▶ [EXERCISE]
Scan the entries below and report only how many lines contain "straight".

▶ [RECORDS PROVIDED]
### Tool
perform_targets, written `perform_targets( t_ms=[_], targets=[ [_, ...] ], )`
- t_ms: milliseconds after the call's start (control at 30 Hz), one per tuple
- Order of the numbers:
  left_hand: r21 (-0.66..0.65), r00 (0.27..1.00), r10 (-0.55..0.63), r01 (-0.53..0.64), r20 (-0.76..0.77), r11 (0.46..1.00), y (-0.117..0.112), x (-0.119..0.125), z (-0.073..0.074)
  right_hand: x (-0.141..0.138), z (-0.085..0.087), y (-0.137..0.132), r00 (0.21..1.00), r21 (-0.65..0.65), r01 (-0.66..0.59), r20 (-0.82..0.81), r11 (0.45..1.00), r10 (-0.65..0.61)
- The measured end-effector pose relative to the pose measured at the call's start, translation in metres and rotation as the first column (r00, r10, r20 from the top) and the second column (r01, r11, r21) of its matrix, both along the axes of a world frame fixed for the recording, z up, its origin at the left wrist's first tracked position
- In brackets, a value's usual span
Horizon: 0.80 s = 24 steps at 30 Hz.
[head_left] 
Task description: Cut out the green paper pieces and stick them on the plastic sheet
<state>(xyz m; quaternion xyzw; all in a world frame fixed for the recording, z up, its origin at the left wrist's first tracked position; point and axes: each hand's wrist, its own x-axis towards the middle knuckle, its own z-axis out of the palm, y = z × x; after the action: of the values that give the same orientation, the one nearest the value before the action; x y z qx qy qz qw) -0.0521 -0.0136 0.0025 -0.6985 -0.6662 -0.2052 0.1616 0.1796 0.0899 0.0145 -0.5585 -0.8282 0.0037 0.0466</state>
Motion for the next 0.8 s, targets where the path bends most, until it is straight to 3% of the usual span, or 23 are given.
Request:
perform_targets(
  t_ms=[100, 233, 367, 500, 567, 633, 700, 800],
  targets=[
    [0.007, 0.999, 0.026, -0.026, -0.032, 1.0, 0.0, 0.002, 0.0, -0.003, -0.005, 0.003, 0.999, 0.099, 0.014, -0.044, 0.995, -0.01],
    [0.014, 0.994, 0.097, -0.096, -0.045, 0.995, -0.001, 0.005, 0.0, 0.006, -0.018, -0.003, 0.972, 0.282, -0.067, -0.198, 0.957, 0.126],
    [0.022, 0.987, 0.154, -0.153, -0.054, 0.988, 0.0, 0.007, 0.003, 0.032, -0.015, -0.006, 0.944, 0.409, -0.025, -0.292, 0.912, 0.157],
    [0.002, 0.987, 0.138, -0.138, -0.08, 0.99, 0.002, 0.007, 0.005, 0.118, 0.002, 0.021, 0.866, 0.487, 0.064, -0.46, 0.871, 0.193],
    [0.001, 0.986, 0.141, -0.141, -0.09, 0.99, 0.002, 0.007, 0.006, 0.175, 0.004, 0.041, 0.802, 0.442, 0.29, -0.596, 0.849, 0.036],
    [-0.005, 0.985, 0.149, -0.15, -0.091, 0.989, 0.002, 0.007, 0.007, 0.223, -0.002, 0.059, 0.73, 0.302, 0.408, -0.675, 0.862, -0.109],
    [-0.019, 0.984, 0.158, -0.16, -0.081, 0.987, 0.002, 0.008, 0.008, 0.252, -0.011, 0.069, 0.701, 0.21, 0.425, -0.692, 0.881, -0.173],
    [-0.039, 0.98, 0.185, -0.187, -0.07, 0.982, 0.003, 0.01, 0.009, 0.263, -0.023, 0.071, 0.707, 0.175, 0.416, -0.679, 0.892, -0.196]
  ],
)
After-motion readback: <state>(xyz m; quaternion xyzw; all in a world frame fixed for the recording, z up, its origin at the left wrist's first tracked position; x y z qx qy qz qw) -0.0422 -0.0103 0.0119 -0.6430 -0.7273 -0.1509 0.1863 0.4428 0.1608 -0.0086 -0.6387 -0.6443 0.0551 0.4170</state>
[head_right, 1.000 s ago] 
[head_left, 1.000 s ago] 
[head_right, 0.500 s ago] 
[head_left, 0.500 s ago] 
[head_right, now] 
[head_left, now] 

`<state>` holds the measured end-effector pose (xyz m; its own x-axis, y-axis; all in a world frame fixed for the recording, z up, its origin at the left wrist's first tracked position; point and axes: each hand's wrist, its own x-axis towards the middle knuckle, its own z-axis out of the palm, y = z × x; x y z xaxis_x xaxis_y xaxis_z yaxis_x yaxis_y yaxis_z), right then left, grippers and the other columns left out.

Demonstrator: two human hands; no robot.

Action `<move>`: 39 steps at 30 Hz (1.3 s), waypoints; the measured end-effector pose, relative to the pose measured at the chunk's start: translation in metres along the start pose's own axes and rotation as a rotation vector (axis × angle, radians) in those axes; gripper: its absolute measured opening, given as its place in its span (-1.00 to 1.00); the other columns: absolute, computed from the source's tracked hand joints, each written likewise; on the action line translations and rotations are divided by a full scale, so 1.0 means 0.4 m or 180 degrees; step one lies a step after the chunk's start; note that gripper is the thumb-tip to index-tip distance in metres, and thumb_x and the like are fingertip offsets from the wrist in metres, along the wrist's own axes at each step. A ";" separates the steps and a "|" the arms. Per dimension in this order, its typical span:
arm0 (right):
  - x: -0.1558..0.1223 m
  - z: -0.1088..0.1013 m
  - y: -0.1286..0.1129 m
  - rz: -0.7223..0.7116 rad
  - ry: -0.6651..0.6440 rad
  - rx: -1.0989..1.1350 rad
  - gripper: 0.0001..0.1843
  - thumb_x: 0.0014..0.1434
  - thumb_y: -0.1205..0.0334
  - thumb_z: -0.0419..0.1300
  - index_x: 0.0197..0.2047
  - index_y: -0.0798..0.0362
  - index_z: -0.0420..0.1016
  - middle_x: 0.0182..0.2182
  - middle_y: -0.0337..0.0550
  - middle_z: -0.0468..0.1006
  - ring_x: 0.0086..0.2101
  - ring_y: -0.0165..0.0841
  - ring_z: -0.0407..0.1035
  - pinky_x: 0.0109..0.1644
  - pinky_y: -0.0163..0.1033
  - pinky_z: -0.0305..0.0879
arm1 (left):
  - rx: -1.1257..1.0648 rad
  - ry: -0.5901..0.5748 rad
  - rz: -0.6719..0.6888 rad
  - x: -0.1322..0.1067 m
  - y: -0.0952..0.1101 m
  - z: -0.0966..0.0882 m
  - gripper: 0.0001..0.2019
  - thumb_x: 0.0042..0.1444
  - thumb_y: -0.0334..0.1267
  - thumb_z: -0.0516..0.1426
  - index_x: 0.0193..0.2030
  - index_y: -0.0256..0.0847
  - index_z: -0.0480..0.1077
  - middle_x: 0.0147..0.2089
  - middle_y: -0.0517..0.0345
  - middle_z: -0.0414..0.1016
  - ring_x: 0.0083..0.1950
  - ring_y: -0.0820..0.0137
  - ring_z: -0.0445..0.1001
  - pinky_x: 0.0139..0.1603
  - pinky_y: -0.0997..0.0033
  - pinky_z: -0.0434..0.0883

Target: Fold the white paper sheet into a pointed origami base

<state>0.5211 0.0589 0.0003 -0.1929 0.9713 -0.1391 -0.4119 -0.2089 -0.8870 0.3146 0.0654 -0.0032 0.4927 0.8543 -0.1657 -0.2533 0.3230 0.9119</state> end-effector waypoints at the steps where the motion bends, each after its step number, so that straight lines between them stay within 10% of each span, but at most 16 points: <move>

▶ [EXERCISE ANSWER]
2